Ingredient Substitutions
You can swap half the strawberries for raspberries or blueberries if they are in season and fresh. If you do not have a vanilla bean use a teaspoon of good quality vanilla extract stirred into the fruit. For the crust try white spelt flour or pastry flour instead of all-purpose.
Serving Suggestions
This galette is wonderful on its own but adding a scoop of vanilla ice cream takes it to another level. Sometimes I serve it with sweetened whipped cream or a dollop of thick yogurt for a pudding-like effect. It is just as good for brunch as it is for dessert.

Frequently Asked Questions
- → How do I achieve a flaky crust?
Use cold butter and minimal handling of the dough. Chilling the assembled galette before baking ensures maximum flakiness.
- → Can I use frozen fruit?
Yes, but thaw and drain excess moisture to prevent a soggy crust.
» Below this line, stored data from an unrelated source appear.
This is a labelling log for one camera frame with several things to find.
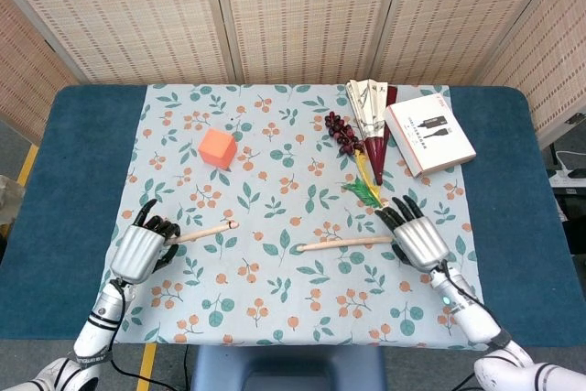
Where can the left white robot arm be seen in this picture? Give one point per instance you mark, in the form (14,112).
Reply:
(98,322)

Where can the green yellow artificial plant sprig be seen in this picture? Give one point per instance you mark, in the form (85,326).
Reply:
(366,189)

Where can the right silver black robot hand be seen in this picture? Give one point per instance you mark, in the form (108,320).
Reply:
(419,240)

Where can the woven bamboo screen panel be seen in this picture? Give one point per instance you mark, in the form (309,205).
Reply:
(27,79)
(467,15)
(307,15)
(128,15)
(549,66)

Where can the white power strip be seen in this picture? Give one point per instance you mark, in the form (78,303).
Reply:
(567,178)

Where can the blue felt table cover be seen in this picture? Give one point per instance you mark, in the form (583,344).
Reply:
(68,157)

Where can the orange cube block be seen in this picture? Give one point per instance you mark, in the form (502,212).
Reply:
(217,148)

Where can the floral leaf print tablecloth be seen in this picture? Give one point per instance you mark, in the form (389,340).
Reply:
(284,189)

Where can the folding fan with red ribs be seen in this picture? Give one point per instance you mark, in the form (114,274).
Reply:
(372,134)

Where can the wooden stick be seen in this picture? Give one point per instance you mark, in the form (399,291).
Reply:
(343,243)
(201,234)

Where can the dark red grape bunch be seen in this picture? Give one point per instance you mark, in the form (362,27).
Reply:
(343,134)

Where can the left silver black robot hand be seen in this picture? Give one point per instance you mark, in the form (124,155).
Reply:
(137,251)

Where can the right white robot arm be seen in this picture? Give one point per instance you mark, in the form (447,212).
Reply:
(471,318)

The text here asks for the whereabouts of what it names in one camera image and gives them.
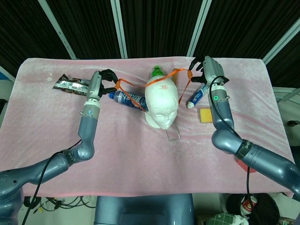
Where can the red paper cup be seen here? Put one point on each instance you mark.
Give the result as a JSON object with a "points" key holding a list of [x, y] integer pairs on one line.
{"points": [[249, 206]]}

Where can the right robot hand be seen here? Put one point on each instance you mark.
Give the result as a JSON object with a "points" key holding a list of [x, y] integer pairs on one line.
{"points": [[213, 70]]}

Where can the blue white toothpaste tube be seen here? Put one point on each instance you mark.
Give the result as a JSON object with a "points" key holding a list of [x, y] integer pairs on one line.
{"points": [[198, 96]]}

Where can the white frame post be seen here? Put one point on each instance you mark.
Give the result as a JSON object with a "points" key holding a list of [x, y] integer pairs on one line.
{"points": [[119, 30], [58, 32], [281, 39], [198, 30]]}

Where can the blue drink bottle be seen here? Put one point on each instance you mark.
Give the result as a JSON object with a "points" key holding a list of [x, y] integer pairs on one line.
{"points": [[126, 98]]}

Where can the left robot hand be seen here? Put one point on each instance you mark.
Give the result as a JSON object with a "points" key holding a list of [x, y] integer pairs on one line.
{"points": [[94, 84]]}

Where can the brown snack packet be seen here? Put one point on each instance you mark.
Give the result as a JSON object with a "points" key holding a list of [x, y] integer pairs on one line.
{"points": [[70, 85]]}

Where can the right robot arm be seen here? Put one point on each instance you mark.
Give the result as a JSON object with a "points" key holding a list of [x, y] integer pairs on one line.
{"points": [[222, 117]]}

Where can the green capped bottle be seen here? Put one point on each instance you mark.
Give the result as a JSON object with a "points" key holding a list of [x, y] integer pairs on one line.
{"points": [[157, 72]]}

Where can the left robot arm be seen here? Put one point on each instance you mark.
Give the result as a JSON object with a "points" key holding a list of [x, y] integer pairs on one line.
{"points": [[87, 126]]}

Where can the red foam block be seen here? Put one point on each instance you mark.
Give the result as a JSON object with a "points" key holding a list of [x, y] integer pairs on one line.
{"points": [[243, 167]]}

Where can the pink velvet table cloth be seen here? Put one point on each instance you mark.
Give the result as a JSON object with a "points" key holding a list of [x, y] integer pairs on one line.
{"points": [[129, 159]]}

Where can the clear badge holder silver frame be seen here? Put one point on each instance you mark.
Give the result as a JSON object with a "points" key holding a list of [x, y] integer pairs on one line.
{"points": [[173, 136]]}

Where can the yellow sponge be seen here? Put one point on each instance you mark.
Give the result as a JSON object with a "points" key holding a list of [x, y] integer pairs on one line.
{"points": [[205, 116]]}

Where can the white foam mannequin head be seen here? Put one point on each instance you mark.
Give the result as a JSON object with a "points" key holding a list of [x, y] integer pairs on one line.
{"points": [[161, 105]]}

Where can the blue grey robot torso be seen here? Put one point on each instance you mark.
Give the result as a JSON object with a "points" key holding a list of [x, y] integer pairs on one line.
{"points": [[143, 211]]}

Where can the green checkered mat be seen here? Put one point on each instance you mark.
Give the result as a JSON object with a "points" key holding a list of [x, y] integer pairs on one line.
{"points": [[221, 220]]}

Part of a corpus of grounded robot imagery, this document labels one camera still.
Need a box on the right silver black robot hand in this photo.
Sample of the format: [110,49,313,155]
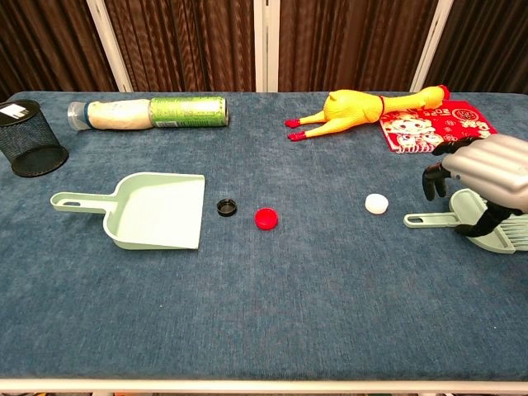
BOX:
[421,134,528,238]

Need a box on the mint green hand brush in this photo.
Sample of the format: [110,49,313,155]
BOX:
[403,188,528,254]

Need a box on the mint green dustpan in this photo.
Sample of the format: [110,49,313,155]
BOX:
[49,172,206,252]

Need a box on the white bottle cap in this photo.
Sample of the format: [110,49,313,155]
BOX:
[365,193,389,215]

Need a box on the yellow rubber chicken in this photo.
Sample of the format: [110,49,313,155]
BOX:
[284,84,450,143]

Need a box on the red bottle cap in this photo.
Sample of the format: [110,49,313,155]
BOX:
[254,207,281,231]

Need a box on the black bottle cap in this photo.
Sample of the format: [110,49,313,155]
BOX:
[216,198,238,218]

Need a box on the clear bottle with white filling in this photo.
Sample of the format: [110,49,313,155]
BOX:
[67,98,152,132]

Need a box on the red printed envelope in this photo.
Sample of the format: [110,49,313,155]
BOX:
[379,100,499,154]

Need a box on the blue table cloth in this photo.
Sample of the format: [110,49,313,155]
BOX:
[0,90,528,383]

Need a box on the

Fresh fruit is ideal for best texture.
- → What other fruits pair well?
Try raspberries or blueberries alongside, but maintain a balance of tart and sweet for optimal flavor.
- → Why add oats under the filling?
Oats absorb extra juices released during baking, keeping the galette bottom crisp, not soggy.
- → Serving suggestions?
Serve warm, ideally with vanilla ice cream or a dollop of lightly sweetened whipped cream.